* **YOUR OBJECTIVE**:
In the listing below, find the line with "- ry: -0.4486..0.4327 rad" and the line with "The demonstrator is". Repeat those two lines and all lines between them exactly.

[DATASET CONTENT Boundary: Start]

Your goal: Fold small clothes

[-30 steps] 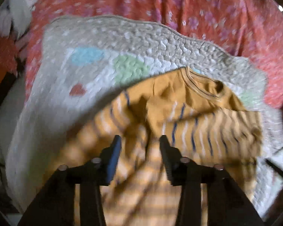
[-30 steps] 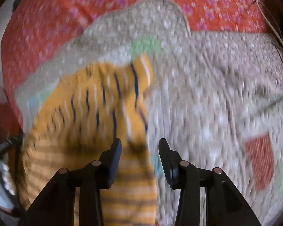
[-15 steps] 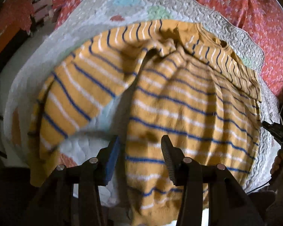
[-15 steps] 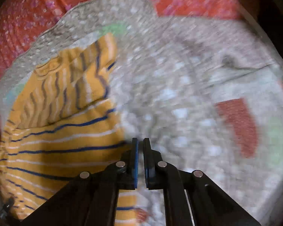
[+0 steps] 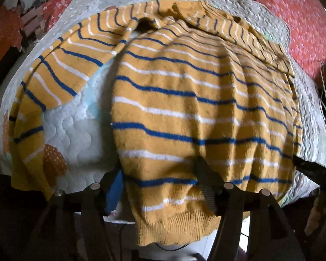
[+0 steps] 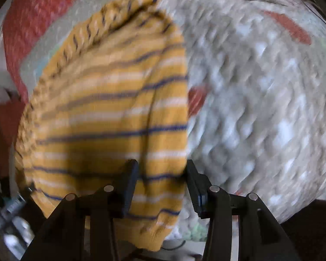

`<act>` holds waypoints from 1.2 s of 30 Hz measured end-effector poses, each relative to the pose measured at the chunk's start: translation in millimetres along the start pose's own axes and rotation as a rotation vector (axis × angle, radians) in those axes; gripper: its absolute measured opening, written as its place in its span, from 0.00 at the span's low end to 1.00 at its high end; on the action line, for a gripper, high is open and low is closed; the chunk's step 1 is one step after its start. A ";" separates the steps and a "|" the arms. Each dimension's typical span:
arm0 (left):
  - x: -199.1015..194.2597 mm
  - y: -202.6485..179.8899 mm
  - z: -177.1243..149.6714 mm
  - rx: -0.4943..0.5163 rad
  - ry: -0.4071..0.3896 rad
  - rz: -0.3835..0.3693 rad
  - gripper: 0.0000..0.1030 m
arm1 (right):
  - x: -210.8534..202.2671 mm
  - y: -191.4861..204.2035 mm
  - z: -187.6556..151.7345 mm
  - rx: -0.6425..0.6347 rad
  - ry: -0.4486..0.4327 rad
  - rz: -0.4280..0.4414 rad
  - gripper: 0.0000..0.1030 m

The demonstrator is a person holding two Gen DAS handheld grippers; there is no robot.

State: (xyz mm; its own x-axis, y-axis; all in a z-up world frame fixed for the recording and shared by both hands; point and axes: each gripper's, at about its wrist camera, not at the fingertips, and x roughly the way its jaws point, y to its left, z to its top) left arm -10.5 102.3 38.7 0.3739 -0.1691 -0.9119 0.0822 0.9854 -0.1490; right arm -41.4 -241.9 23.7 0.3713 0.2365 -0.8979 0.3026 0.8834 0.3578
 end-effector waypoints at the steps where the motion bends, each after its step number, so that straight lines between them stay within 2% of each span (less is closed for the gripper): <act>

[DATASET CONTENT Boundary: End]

* **RESULT OF THE TASK**:
  - ry: -0.4486..0.4327 rad
  - rz: -0.4280..0.4414 rad
  - gripper: 0.0000..0.1030 m

The demonstrator is a person holding two Gen DAS handheld grippers; there is no robot.

This concludes the response.